My Mexican COSTCO card works everywhere!


----------



## Longford

RVGRINGO said:


> The membership card is good anywhere. Costco Mexico accepts Mastercard and others.


In the United States ... at least in Chicago ... Costco accepts only the American Express credit card. It'll accept a debit card issued by any bank, however. I haven't used by USA-issued Costco card in Mexico. I've used my Sam's Club card, though, without problem.

I haven't read this yet, but here's a description of Costco and its domestic and international operations: http://en.wikipedia.org/wiki/Costco



> Mexican locations only accept cash and Visa Electron debit cards; purchases with AMEX, MasterCard, and Visa credit cards incur a surcharge of approximately 4%. Purchases with the Mexican Costco credit card are charged cash prices.


----------



## PanchodeSMA

According to Wikipedia, Costco Mexico accepts different credit cards, but they incur a 4% fee including Amex. They offer a Costco Mexico credit card with no fees. Couldn't find anything about using a US membership in Mexico.


----------



## RVGRINGO

It is true that credit card usage is much more rare in Mexico than elsewhere. As such, cash is king and an upcharge to use a credit card is quite common.


----------



## PanchodeSMA

RVGRINGO said:


> It is true that credit card usage is much more rare in Mexico than elsewhere. As such, cash is king and an upcharge to use a credit card is quite common.


I would agree that credit card usage is not as common in Mexico as the US, Canada, Europe. But, I've never had a surcharge added at Mega or restaurants where they accept CC. VISA and MC are accepted more often than Amex. 

I think the surcharge at Costco is due to their thin margins.


----------



## RVGRINGO

That is probably true at Costco and elsewhere, but not everywhere.


----------



## Anonimo

PanchodeSMA said:


> According to Wikipedia, Costco Mexico accepts different credit cards, but they incur a 4% fee including Amex. They offer a Costco Mexico credit card with no fees. Couldn't find anything about using a US membership in Mexico.

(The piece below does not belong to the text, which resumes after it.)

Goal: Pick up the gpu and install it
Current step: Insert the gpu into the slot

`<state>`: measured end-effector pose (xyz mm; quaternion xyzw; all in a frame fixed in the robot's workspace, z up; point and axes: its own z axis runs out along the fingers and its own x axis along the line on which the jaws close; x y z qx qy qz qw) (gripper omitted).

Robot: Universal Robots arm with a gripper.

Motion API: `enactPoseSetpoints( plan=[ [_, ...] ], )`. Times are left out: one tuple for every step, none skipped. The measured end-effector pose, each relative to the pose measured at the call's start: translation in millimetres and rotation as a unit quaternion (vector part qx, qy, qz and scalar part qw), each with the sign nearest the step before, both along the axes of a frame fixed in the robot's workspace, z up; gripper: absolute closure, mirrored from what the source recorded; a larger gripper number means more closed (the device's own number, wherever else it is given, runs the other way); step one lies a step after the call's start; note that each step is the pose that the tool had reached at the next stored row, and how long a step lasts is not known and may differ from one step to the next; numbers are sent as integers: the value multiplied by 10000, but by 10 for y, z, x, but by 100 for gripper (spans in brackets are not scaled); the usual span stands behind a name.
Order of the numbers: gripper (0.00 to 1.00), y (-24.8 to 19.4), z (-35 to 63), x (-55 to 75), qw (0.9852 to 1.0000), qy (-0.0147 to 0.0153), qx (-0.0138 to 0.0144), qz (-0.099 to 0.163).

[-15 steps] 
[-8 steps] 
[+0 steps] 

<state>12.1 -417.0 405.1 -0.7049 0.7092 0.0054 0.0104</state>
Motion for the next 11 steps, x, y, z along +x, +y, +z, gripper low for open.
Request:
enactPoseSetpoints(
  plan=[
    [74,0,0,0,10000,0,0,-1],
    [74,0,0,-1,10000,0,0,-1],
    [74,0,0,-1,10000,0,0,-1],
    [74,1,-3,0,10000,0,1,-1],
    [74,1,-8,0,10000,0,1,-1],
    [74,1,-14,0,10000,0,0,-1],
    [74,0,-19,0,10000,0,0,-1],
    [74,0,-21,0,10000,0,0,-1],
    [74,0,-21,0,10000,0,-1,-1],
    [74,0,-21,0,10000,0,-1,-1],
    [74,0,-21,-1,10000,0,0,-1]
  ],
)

You are correct, but _debit_ cards on Mexican bank accounts do not incur the fee.

We love Costco—too well.


----------



## Rayito de luna

So happy I can answer this one and be of help! 

For the first 8 months we lived here, we used our US Costco membership without problem. When we renewed it, just got a standard membership and have since used our Mexico membership cards in the US without problem.

Also, have seen they take all major credit cards but you will pay a higher fee like others mentioned. I think last time we spent sround 3,400 pesos and saved 110 pesos by paying cash. (Approx) 

We have never been told of an international membership or needed one. Most of our shopping is in Estado de Mexico. Hope this helps someone!


----------



## Eldora

Try smart and final in ensenada often cheaper than Costco and SAMs club


----------



## RVGRINGO

But, Ensenada is so far away from the rest of Mexico.


----------



## pv2b

I use my California issued Costco card in PV all the time. Never any problems.

The only charge card that I have used is American express. Costco does have an affinity card with Banamex. The terms are very, very, very high.

My Bancomer or Wells Fargo debit cards work fine. 

When I need pesos I usually withdraw cash from the Bancomer ATM inside Costco and use my Bancomer debit card for my purchases. This seems to be free from additional fees and charges.


----------



## LarsH

So debit good (no fee), credit bad (except for Mexican costco card), ¿si?


----------



## Isla Verde

RVGRINGO said:


> But, Ensenada is so far away from the rest of Mexico.


And so close to Gringolandia  !


----------